Jakarta, Aktual.com – Komisi Pemberantasan Korupsi (KPK) kembali menangkap pejabat Pengadilan Negeri Jakarta Pusat berinisial S, terkait kasus suap. Setelah sebelumnya, Panitera PN Jakpus Edy Nasution juga terlebih dahulu ditangkap pada April lalu.
Tak hanya PN Jakpus, Panitera pengganti PN Jakut Rohadi pun juga diciduk KPK karena menerima sejumlah uang terkait vonis Saipul Jamil.
Hakim Agung Topane Gayus Lumbuun mengaku prihatin melihat kejadian ini. Menurut dia, sudah waktunya Mahkamah Agung memilih orang yang profesional, kredibel dan tegas.
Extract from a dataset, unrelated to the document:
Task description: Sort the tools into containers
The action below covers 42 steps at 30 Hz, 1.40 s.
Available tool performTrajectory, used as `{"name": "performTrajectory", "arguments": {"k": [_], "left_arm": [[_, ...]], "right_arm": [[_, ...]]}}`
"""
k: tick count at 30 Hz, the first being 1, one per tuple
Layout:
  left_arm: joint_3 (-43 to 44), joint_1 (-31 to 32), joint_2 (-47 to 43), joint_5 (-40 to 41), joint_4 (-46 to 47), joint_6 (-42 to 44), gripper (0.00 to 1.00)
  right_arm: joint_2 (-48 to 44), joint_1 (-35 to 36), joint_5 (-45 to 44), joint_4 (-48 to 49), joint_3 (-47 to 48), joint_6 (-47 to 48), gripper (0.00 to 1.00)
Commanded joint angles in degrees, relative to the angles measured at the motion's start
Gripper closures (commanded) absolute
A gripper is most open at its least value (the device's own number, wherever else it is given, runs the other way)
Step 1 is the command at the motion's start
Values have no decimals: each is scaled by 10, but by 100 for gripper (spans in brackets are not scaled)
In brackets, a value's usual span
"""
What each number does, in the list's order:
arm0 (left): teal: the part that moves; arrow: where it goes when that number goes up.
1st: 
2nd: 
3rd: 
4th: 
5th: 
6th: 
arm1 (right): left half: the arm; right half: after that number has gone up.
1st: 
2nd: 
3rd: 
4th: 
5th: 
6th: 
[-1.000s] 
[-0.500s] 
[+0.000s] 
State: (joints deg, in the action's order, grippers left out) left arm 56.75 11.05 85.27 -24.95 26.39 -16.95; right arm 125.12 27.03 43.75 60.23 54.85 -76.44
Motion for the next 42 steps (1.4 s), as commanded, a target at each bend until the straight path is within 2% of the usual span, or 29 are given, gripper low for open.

“Dengan kata lain harus rombak dan evaluasi ketua dan wakil ketua Pengadilan Negeri, Pengadilan Tinggi, dan pimpinan MA. Sudah saatnya MA mencegah lebih jauh terjadinya penyimpangan di wilayah kerjanya,” ujar Gayus di Jakarta, Jumat (1/7).
Lebih lanjut, Gayus menegaskan, apabila MA tidak bisa melakukan pembenahan dengan merombak pimpinan di semua jajaran pengadilan dengan orang-orang yg mampu memimpin petugas-petugas yang ada di wilayah kerjanya, maka Presiden sebagai kepala negara yang harus bertindak menyelamatkan peradilan.
“Karena pada akhirnya bisa mengancam keselamatan negara,” tegas dia.
Guru Besar Ilmu Hukum Universitas Indonesia itu menilai MA bertanggung jawab dengan deretan kasus yang menimpa panitera pengadilan. MA pun harus mengakui gagalnya pembinaan dan pengawasan terhadap jajaran pengadilan dibawahnya.
“Selama ini kan seolah MA mendalihkan bahwa perbuatan petugas yang menjadikan OTT oleh KPK disebut sebagai oknum tapi dilakukan tidak sendiri-sendiri. Karena bisa saja secara berkelompok seperti yang terungkap pada persidangan kasus di Pengadilan Tipikor. Disana kan disebutkan rekaman BBM yang menyebutkan nama pejabat-pejabat MA yang terlibat,” ungkap Gayus.
Gayus menambahkan, pimpinan MA sudah saatnya bicara terbuka pada masyarakat untuk melakukan pembenahan pada pimpinan-pimpinan Pengadilan Negeri, Pengadilan Tinggi, dan Mahkamah Agung sendiri sebagai pertanggungjawaban terhadap semakin carut marutnya pelaksanaan kinerja peradilan yang hampir merata terjadi di wilayah Indonesia.
“Sebab kerugian keadilan yang dirasakan masyarakat lemah yang tidak mampu berbuat apa-apa merupakan kehancuran penegakan hukum, karena pengadilan merupakan benteng terakhir yang paling menentukan terwujudnya keadilan di negara hukum,” tutupnya.